Industry executives say it's no longer enough in the fiercely competitive $54 billion U.S. soft-drink business to build a brand using just TV ads, sports sponsorships and under-the-cap promotions.

"In the new brand environment, it's critical to have consumers identify with the brand as much as possible and to find ways that make that connection even stronger," said Michael Guth, brand manager for Surge.

CONTEST FOR SURGE

In addition to ads from Leo Burnett USA, Chicago, the rollout of Surge, a year-old rival to Pepsi-Cola Co.'s Mountain Dew, has been supported with product sampling and a contest that included the giveaway of 39 refurbished Checker Cabs.

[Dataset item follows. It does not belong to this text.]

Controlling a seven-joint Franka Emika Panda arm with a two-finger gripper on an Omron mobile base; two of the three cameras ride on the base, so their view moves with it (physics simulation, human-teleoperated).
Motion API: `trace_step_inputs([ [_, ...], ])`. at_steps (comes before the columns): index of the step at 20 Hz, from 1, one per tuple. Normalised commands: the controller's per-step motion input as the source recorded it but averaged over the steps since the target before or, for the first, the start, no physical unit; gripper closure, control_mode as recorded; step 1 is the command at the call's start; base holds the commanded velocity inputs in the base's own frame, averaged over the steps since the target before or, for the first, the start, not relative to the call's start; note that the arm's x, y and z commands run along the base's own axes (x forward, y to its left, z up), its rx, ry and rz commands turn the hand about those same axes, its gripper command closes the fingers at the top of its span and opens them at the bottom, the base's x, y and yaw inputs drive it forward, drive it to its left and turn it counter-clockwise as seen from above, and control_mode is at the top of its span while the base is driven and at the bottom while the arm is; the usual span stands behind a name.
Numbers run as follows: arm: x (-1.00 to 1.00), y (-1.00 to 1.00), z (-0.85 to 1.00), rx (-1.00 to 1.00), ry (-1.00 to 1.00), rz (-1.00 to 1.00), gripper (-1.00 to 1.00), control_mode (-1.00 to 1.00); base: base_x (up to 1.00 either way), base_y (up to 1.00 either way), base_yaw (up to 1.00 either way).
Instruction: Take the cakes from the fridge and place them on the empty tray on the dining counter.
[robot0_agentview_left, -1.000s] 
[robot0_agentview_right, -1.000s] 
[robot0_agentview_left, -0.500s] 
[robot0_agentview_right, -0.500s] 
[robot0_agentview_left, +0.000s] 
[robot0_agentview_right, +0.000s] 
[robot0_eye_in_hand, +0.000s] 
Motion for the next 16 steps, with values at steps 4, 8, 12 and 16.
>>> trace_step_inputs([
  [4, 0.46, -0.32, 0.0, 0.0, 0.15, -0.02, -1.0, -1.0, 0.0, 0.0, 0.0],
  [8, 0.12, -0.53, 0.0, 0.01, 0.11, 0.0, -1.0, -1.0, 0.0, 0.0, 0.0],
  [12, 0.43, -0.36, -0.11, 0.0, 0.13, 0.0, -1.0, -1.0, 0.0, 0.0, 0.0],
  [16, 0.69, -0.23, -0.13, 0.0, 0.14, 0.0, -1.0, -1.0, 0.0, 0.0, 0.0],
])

"Our strategy has been to continually reinforce the Surge experience in as direct a way as possible," said Mr. Guth.

Earlier this year Coca-Cola sent out 400,000 mailings with coupons and compact discs. In 1998, the marketer will not only mail out CDs -- 300,000 of them featuring songs from groups such as Third Eye Blind, Foo Fighters and Moby -- but will include a CD-ROM "studio" with which teens can create their own music.

For convenience stores, the company created a barrel cooler with a hockey game on the lid that is played with a Surge cap for a puck. When a player scores a goal, the barrel is programmed to yell "Surge."

SPORTS CONNECTIONS

Other marketing programs include a scratch-and-win promotion tied to the Winter Olympics and a link with the National Hockey League. In addition, two new TV spots from Burnett will hit in February, continuing the theme, "Feed the rush."

The burst of promotional activity accompanies the expansion of the citrus-flavor soft-drink's distribution from 60% to about 90% of the country. New markets include New York and Los Angeles.

Coca-Cola spent $12.4 million in measured media for Surge during the first nine months of 1997, according to Competitive Media Reporting, while Pepsi-Cola spent $32 million on Mountain Dew, more than it spent on the brand for all of 1996.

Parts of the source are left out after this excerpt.